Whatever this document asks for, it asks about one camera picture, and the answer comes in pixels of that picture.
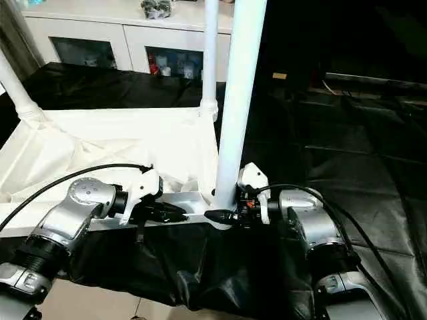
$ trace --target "metal rod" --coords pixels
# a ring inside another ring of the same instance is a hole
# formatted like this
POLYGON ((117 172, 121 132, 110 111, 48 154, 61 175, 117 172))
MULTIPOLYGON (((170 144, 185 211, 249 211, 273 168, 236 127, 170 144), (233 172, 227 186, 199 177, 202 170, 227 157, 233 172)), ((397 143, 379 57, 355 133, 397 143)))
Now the metal rod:
POLYGON ((3 51, 0 49, 0 82, 15 104, 16 112, 21 119, 39 119, 42 111, 22 86, 9 64, 3 51))
POLYGON ((205 0, 205 48, 203 51, 203 93, 200 107, 216 121, 218 102, 216 100, 216 61, 218 42, 218 10, 220 0, 205 0))
POLYGON ((214 206, 232 209, 245 139, 267 0, 237 0, 214 206))

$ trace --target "tile floor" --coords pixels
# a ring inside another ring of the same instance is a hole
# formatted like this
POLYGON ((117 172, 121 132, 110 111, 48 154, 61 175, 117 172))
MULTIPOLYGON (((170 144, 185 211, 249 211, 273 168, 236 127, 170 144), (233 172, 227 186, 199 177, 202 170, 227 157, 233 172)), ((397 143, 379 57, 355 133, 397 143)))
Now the tile floor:
POLYGON ((43 320, 130 320, 137 315, 146 320, 244 320, 245 318, 185 307, 169 307, 140 299, 129 293, 84 287, 57 280, 45 302, 38 306, 43 320))

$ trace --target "black tablecloth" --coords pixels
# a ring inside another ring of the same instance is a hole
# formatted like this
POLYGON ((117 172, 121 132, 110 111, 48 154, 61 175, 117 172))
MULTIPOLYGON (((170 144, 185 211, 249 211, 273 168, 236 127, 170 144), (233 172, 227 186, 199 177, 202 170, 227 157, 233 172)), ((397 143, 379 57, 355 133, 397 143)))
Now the black tablecloth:
MULTIPOLYGON (((43 109, 197 107, 201 96, 191 81, 54 63, 26 86, 43 109)), ((220 109, 224 87, 218 85, 220 109)), ((17 119, 6 95, 0 105, 4 142, 17 119)), ((426 128, 425 111, 393 100, 314 93, 287 100, 276 89, 254 94, 242 159, 270 182, 309 185, 353 214, 398 278, 413 319, 427 319, 426 128)), ((369 272, 394 297, 361 236, 345 226, 369 272)), ((0 240, 0 260, 20 242, 0 240)), ((143 245, 135 244, 135 230, 90 233, 68 274, 80 284, 190 309, 310 319, 310 278, 300 259, 269 227, 182 225, 147 228, 143 245)))

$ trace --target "wire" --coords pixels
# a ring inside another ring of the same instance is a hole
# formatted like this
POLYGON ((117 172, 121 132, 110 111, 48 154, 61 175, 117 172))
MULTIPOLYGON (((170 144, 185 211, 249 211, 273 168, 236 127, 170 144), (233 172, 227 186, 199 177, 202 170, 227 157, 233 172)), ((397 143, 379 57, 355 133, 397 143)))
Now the wire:
POLYGON ((326 81, 322 80, 323 85, 325 86, 325 88, 332 93, 333 95, 338 95, 334 90, 332 90, 329 85, 326 83, 326 81))
MULTIPOLYGON (((409 307, 406 303, 406 300, 402 294, 402 292, 399 290, 399 286, 397 283, 397 280, 395 278, 395 276, 393 275, 393 272, 390 270, 389 266, 387 265, 387 263, 385 262, 385 260, 382 258, 380 252, 378 251, 378 249, 375 247, 375 245, 373 244, 373 242, 371 241, 371 239, 369 238, 369 236, 366 234, 366 232, 363 230, 363 228, 359 225, 359 223, 357 222, 357 220, 355 220, 353 218, 353 216, 347 212, 345 209, 343 209, 342 207, 340 207, 338 204, 334 203, 333 201, 327 201, 325 200, 322 196, 320 196, 319 194, 317 194, 315 191, 313 191, 310 188, 307 187, 302 187, 300 185, 294 185, 294 184, 290 184, 290 183, 276 183, 273 185, 268 185, 266 187, 262 187, 259 189, 255 189, 256 194, 261 193, 262 191, 265 190, 269 190, 269 189, 299 189, 302 191, 305 191, 306 193, 309 193, 310 195, 312 195, 313 197, 315 197, 317 200, 319 200, 321 203, 323 203, 326 212, 329 214, 329 216, 331 217, 331 219, 334 221, 334 223, 337 225, 338 230, 341 233, 341 236, 344 239, 344 242, 346 243, 346 245, 348 246, 349 250, 354 251, 353 247, 352 247, 352 243, 350 241, 350 238, 348 237, 348 234, 346 232, 346 230, 344 229, 344 226, 342 224, 342 222, 340 221, 340 219, 336 219, 338 216, 336 215, 336 210, 338 210, 343 216, 345 216, 347 219, 350 220, 350 222, 354 225, 354 227, 357 229, 357 231, 359 232, 359 234, 362 236, 362 238, 365 240, 366 244, 368 245, 369 249, 372 251, 372 253, 374 254, 375 258, 377 259, 378 263, 380 264, 381 268, 384 270, 388 280, 390 281, 390 283, 392 284, 399 300, 400 303, 402 304, 403 308, 404 308, 404 312, 406 315, 407 319, 411 319, 410 316, 410 312, 409 312, 409 307)), ((372 276, 369 275, 369 273, 367 272, 367 270, 365 269, 365 267, 363 267, 362 263, 359 262, 358 264, 359 268, 361 268, 363 274, 368 275, 367 278, 369 278, 369 280, 371 280, 371 282, 374 284, 374 279, 372 276)))
POLYGON ((41 188, 40 190, 38 190, 34 194, 30 195, 28 198, 26 198, 26 200, 24 200, 24 202, 22 202, 20 205, 18 205, 15 208, 15 210, 13 210, 6 217, 6 219, 4 219, 2 223, 0 223, 0 232, 6 227, 6 225, 10 222, 10 220, 12 220, 12 218, 14 218, 14 216, 16 216, 22 209, 24 209, 30 202, 32 202, 32 200, 34 200, 35 198, 37 198, 38 196, 40 196, 42 193, 46 192, 47 190, 53 188, 54 186, 66 181, 66 180, 70 180, 70 179, 72 179, 78 175, 82 175, 84 173, 88 173, 88 172, 92 172, 92 171, 96 171, 96 170, 100 170, 100 169, 116 168, 116 167, 136 168, 136 169, 139 169, 142 173, 145 173, 151 169, 149 167, 145 167, 143 165, 135 165, 133 163, 112 163, 109 165, 97 165, 94 167, 86 168, 86 169, 71 173, 69 175, 66 175, 66 176, 64 176, 58 180, 55 180, 54 182, 51 182, 50 184, 44 186, 43 188, 41 188))

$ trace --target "cabinet door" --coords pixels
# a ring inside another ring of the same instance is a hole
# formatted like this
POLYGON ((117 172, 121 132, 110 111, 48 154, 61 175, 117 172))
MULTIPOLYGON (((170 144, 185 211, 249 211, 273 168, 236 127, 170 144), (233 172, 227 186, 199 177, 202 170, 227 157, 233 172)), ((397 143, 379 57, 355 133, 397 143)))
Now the cabinet door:
MULTIPOLYGON (((134 71, 150 73, 155 58, 159 72, 166 63, 172 75, 187 77, 184 73, 190 71, 194 78, 201 76, 203 32, 131 25, 125 25, 124 29, 134 71)), ((227 80, 230 39, 230 35, 218 35, 217 81, 227 80)))
POLYGON ((25 18, 43 60, 132 70, 122 25, 25 18))

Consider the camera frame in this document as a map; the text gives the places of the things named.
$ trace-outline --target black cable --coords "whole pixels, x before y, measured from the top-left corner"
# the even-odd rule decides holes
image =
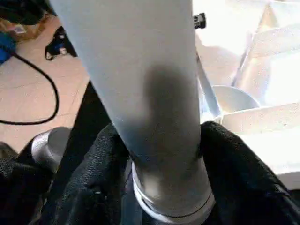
───
WHAT YOU WILL DO :: Excluding the pictures, output every entry above without alteration.

TASK OUTPUT ::
Whatever this document asks for, it asks about one camera picture, and the answer comes in pixels of that picture.
$ trace --target "metal rod" --coords pixels
# a ring inside another ring of the same instance is a hole
# formatted like this
POLYGON ((117 172, 121 132, 110 111, 48 154, 61 175, 117 172))
MULTIPOLYGON (((170 144, 185 211, 249 211, 273 168, 236 127, 170 144), (233 172, 227 186, 199 177, 202 170, 227 157, 233 172)), ((397 143, 379 57, 355 133, 397 143)))
Now the metal rod:
POLYGON ((3 51, 0 49, 0 82, 15 104, 16 112, 21 119, 39 119, 42 111, 22 86, 9 64, 3 51))
POLYGON ((205 0, 205 48, 203 51, 203 93, 200 107, 216 121, 218 102, 216 100, 216 61, 218 42, 218 10, 220 0, 205 0))
POLYGON ((214 206, 232 209, 245 139, 267 0, 237 0, 214 206))

$ trace --target "tile floor" --coords pixels
# a ring inside another ring of the same instance is a hole
# formatted like this
POLYGON ((117 172, 121 132, 110 111, 48 154, 61 175, 117 172))
MULTIPOLYGON (((170 144, 185 211, 249 211, 273 168, 236 127, 170 144), (233 172, 227 186, 199 177, 202 170, 227 157, 233 172)), ((397 143, 379 57, 355 133, 397 143)))
Now the tile floor:
POLYGON ((43 320, 130 320, 137 315, 146 320, 244 320, 245 318, 185 307, 169 307, 140 299, 129 293, 84 287, 57 280, 45 302, 38 306, 43 320))

$ trace --target "black tablecloth" --coords pixels
# a ring inside another ring of the same instance is a hole
# formatted like this
POLYGON ((117 172, 121 132, 110 111, 48 154, 61 175, 117 172))
MULTIPOLYGON (((170 144, 185 211, 249 211, 273 168, 236 127, 170 144), (233 172, 227 186, 199 177, 202 170, 227 157, 233 172)), ((397 143, 379 57, 355 133, 397 143)))
Now the black tablecloth:
MULTIPOLYGON (((43 109, 197 107, 201 96, 191 81, 54 63, 26 86, 43 109)), ((220 109, 224 87, 218 85, 220 109)), ((17 119, 6 95, 0 105, 4 142, 17 119)), ((426 128, 425 111, 393 100, 314 93, 287 100, 276 89, 254 94, 242 159, 270 182, 309 185, 353 214, 398 278, 413 319, 427 319, 426 128)), ((369 272, 394 297, 361 236, 345 226, 369 272)), ((0 240, 0 260, 20 242, 0 240)), ((143 245, 135 244, 135 230, 90 233, 68 274, 80 284, 190 309, 310 319, 310 278, 300 259, 269 227, 182 225, 147 228, 143 245)))

$ trace --target "wire" --coords pixels
# a ring inside another ring of the same instance is a hole
# formatted like this
POLYGON ((117 172, 121 132, 110 111, 48 154, 61 175, 117 172))
MULTIPOLYGON (((170 144, 185 211, 249 211, 273 168, 236 127, 170 144), (233 172, 227 186, 199 177, 202 170, 227 157, 233 172)), ((397 143, 379 57, 355 133, 397 143)))
Now the wire:
POLYGON ((326 81, 322 80, 323 85, 325 86, 325 88, 332 93, 333 95, 338 95, 334 90, 332 90, 329 85, 326 83, 326 81))
MULTIPOLYGON (((409 307, 406 303, 406 300, 402 294, 402 292, 399 290, 399 286, 397 283, 397 280, 395 278, 395 276, 393 275, 393 272, 390 270, 389 266, 387 265, 387 263, 385 262, 385 260, 382 258, 380 252, 378 251, 378 249, 375 247, 375 245, 373 244, 373 242, 371 241, 371 239, 369 238, 369 236, 366 234, 366 232, 363 230, 363 228, 359 225, 359 223, 357 222, 357 220, 355 220, 353 218, 353 216, 347 212, 345 209, 343 209, 342 207, 340 207, 338 204, 334 203, 333 201, 327 201, 325 200, 322 196, 320 196, 319 194, 317 194, 315 191, 313 191, 310 188, 307 187, 302 187, 300 185, 294 185, 294 184, 290 184, 290 183, 276 183, 273 185, 268 185, 266 187, 262 187, 259 189, 255 189, 256 194, 261 193, 262 191, 265 190, 269 190, 269 189, 299 189, 302 191, 305 191, 306 193, 309 193, 310 195, 312 195, 313 197, 315 197, 317 200, 319 200, 321 203, 323 203, 326 212, 329 214, 329 216, 331 217, 331 219, 334 221, 334 223, 337 225, 338 230, 341 233, 341 236, 344 239, 344 242, 346 243, 346 245, 348 246, 349 250, 354 251, 353 247, 352 247, 352 243, 350 241, 350 238, 348 237, 348 234, 346 232, 346 230, 344 229, 344 226, 342 224, 342 222, 340 221, 340 219, 336 219, 338 216, 336 215, 336 210, 338 210, 343 216, 345 216, 347 219, 350 220, 350 222, 354 225, 354 227, 357 229, 357 231, 359 232, 359 234, 362 236, 362 238, 365 240, 366 244, 368 245, 369 249, 372 251, 372 253, 374 254, 375 258, 377 259, 378 263, 380 264, 381 268, 384 270, 388 280, 390 281, 390 283, 392 284, 399 300, 400 303, 402 304, 403 308, 404 308, 404 312, 406 315, 407 319, 411 319, 410 316, 410 312, 409 312, 409 307)), ((372 276, 369 275, 369 273, 367 272, 367 270, 365 269, 365 267, 363 267, 362 263, 359 262, 358 264, 359 268, 361 268, 363 274, 368 275, 367 278, 369 278, 369 280, 371 280, 371 282, 374 284, 374 279, 372 276)))
POLYGON ((41 188, 40 190, 38 190, 34 194, 30 195, 28 198, 26 198, 26 200, 24 200, 24 202, 22 202, 20 205, 18 205, 15 208, 15 210, 13 210, 6 217, 6 219, 4 219, 2 223, 0 223, 0 232, 6 227, 6 225, 10 222, 10 220, 12 220, 12 218, 14 218, 14 216, 16 216, 22 209, 24 209, 30 202, 32 202, 32 200, 34 200, 35 198, 37 198, 38 196, 40 196, 42 193, 46 192, 47 190, 53 188, 54 186, 66 181, 66 180, 70 180, 70 179, 72 179, 78 175, 82 175, 84 173, 88 173, 88 172, 92 172, 92 171, 96 171, 96 170, 100 170, 100 169, 116 168, 116 167, 136 168, 136 169, 139 169, 142 173, 145 173, 151 169, 149 167, 145 167, 143 165, 135 165, 133 163, 112 163, 109 165, 97 165, 94 167, 86 168, 86 169, 71 173, 69 175, 66 175, 66 176, 64 176, 58 180, 55 180, 54 182, 51 182, 50 184, 44 186, 43 188, 41 188))

$ trace --target "cabinet door" --coords pixels
# a ring inside another ring of the same instance is a hole
# formatted like this
POLYGON ((117 172, 121 132, 110 111, 48 154, 61 175, 117 172))
MULTIPOLYGON (((170 144, 185 211, 249 211, 273 168, 236 127, 170 144), (233 172, 227 186, 199 177, 202 170, 227 157, 233 172)), ((397 143, 379 57, 355 133, 397 143)))
Now the cabinet door:
MULTIPOLYGON (((134 71, 150 73, 155 58, 159 72, 166 63, 172 75, 187 77, 184 73, 190 71, 194 78, 201 76, 203 32, 131 25, 125 25, 124 29, 134 71)), ((227 80, 230 39, 230 35, 218 35, 217 81, 227 80)))
POLYGON ((25 18, 43 60, 132 70, 122 25, 25 18))

Consider the camera frame in this document as a map; the text gives the places of the things named.
$ trace-outline --target black cable --coords "whole pixels, x before y, measured from the top-left corner"
# the even-odd rule decides holes
image =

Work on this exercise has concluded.